A. Infection of the spleen
B. Presence of an accessory spleen
C. Rupture of the spleen and distribution of its tissue on the peritoneum (Correct Answer)
D. A non-functioning spleen

Explanation: **Explanation:** **Splenosis** is an acquired condition characterized by the autotransplantation of splenic tissue onto various surfaces, most commonly the peritoneum, following splenic trauma or surgery (splenectomy). 1. **Why Option C is correct:** When the splenic capsule ruptures (due to trauma) or during surgical manipulation, viable splenic pulp cells are released into the abdominal cavity. These fragments "seed" onto the serosal surfaces, develop a new blood supply from the surrounding tissues, and grow into functional nodules. Unlike the original spleen, these nodules lack a formal capsule and are supplied by local vessels rather than the splenic artery. 2. **Why the other options are incorrect:** * **Option A:** Infection of the spleen is termed a **Splenic Abscess**. * **Option B:** An **Accessory Spleen (Splenunculus)** is a congenital condition where splenic tissue is found at distinct sites (usually the splenic hilum) due to failure of fusion during embryogenesis.

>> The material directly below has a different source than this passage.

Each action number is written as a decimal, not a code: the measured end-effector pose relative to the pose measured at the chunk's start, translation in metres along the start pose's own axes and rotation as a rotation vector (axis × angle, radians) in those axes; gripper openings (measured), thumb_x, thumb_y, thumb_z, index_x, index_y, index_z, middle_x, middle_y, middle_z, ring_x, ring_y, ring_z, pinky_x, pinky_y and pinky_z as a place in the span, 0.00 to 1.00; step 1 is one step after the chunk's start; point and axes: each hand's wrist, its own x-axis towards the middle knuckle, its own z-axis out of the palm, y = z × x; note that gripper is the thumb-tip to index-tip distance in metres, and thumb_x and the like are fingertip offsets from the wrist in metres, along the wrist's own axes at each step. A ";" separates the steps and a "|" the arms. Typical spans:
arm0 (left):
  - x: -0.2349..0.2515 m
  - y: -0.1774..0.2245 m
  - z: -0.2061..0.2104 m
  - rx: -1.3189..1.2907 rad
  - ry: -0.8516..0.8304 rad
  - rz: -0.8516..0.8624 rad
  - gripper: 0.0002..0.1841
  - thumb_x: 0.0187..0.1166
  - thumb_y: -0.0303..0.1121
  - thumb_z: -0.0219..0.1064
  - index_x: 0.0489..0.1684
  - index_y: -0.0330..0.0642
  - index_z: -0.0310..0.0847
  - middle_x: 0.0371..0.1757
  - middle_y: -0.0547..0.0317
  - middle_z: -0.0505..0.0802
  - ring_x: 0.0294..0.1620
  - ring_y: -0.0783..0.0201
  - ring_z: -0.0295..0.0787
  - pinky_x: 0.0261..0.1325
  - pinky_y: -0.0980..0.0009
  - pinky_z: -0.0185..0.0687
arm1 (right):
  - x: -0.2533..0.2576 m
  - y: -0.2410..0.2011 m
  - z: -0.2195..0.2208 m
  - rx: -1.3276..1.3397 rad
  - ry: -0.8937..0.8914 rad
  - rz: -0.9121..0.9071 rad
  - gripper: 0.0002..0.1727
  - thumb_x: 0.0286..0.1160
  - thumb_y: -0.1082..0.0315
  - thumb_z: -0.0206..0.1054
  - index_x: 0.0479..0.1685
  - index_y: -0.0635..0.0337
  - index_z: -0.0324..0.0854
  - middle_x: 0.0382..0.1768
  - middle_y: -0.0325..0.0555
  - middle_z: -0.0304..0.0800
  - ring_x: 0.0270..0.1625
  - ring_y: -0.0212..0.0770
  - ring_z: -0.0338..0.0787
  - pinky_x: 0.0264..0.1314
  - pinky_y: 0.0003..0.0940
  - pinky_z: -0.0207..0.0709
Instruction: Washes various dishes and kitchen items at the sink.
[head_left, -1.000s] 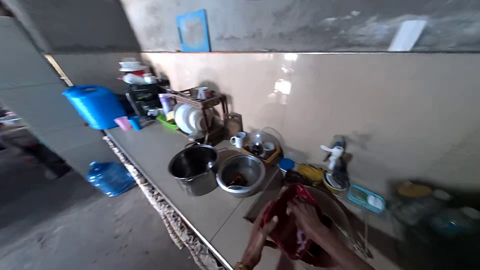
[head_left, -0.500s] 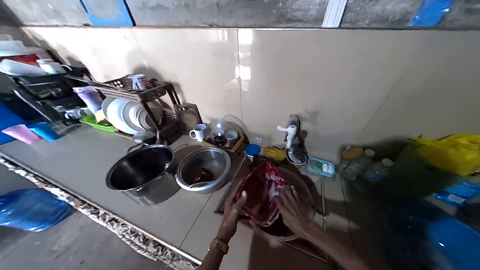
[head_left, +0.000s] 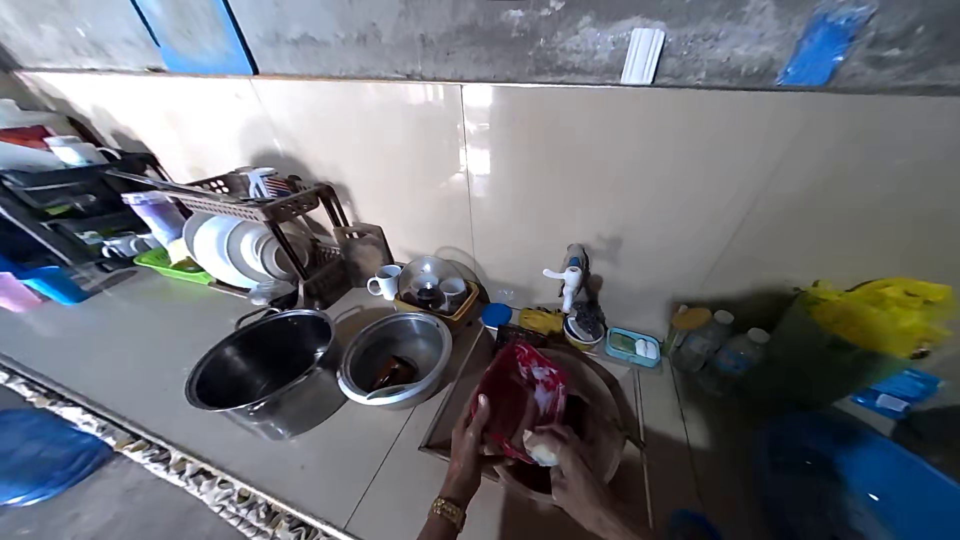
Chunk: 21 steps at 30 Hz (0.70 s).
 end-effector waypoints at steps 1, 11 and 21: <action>0.001 -0.002 -0.003 -0.011 -0.006 -0.008 0.31 0.91 0.55 0.52 0.92 0.60 0.56 0.65 0.34 0.87 0.52 0.36 0.91 0.41 0.39 0.89 | 0.002 -0.004 -0.004 0.128 -0.028 0.094 0.30 0.58 0.86 0.62 0.67 0.62 0.86 0.69 0.59 0.85 0.76 0.53 0.81 0.80 0.47 0.74; -0.004 -0.009 0.009 -0.081 -0.073 -0.148 0.37 0.88 0.67 0.41 0.88 0.53 0.62 0.65 0.38 0.87 0.56 0.43 0.88 0.50 0.44 0.85 | 0.015 -0.037 -0.013 0.206 -0.151 0.074 0.21 0.80 0.73 0.63 0.71 0.65 0.83 0.71 0.60 0.86 0.76 0.50 0.83 0.84 0.43 0.71; -0.008 0.005 0.009 -0.198 -0.080 -0.177 0.34 0.90 0.64 0.38 0.65 0.43 0.76 0.42 0.49 0.90 0.35 0.57 0.88 0.35 0.60 0.85 | 0.033 -0.029 -0.009 0.254 -0.089 0.041 0.14 0.60 0.72 0.78 0.47 0.65 0.93 0.54 0.58 0.92 0.63 0.48 0.88 0.71 0.41 0.78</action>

It has a normal splenic artery supply and a capsule. * **Option C:** A non-functioning spleen is referred to as **Asplenia** (congenital) or **Functional Hyposplenism** (often seen in Sickle Cell Anemia due to repeated infarctions/autosplenectomy). **High-Yield Clinical Pearls for NEET-PG:** * **Site:** Most common in the peritoneum, but can occur in the thorax (pleural splenosis) if the diaphragm is also ruptured. * **Function:** Splenotic nodules are functional and can provide some immune protection, often leading to the absence of "Howell-Jolly bodies" on a peripheral smear even after a total splenectomy. * **Diagnosis:** Often an incidental finding on CT; however, **Heat-damaged Tc-99m labeled RBC scan** is the gold standard for confirming splenic tissue. * **Clinical Significance:** It is usually asymptomatic but can be mistaken for metastatic nodules or endometriosis during imaging or laparoscopy.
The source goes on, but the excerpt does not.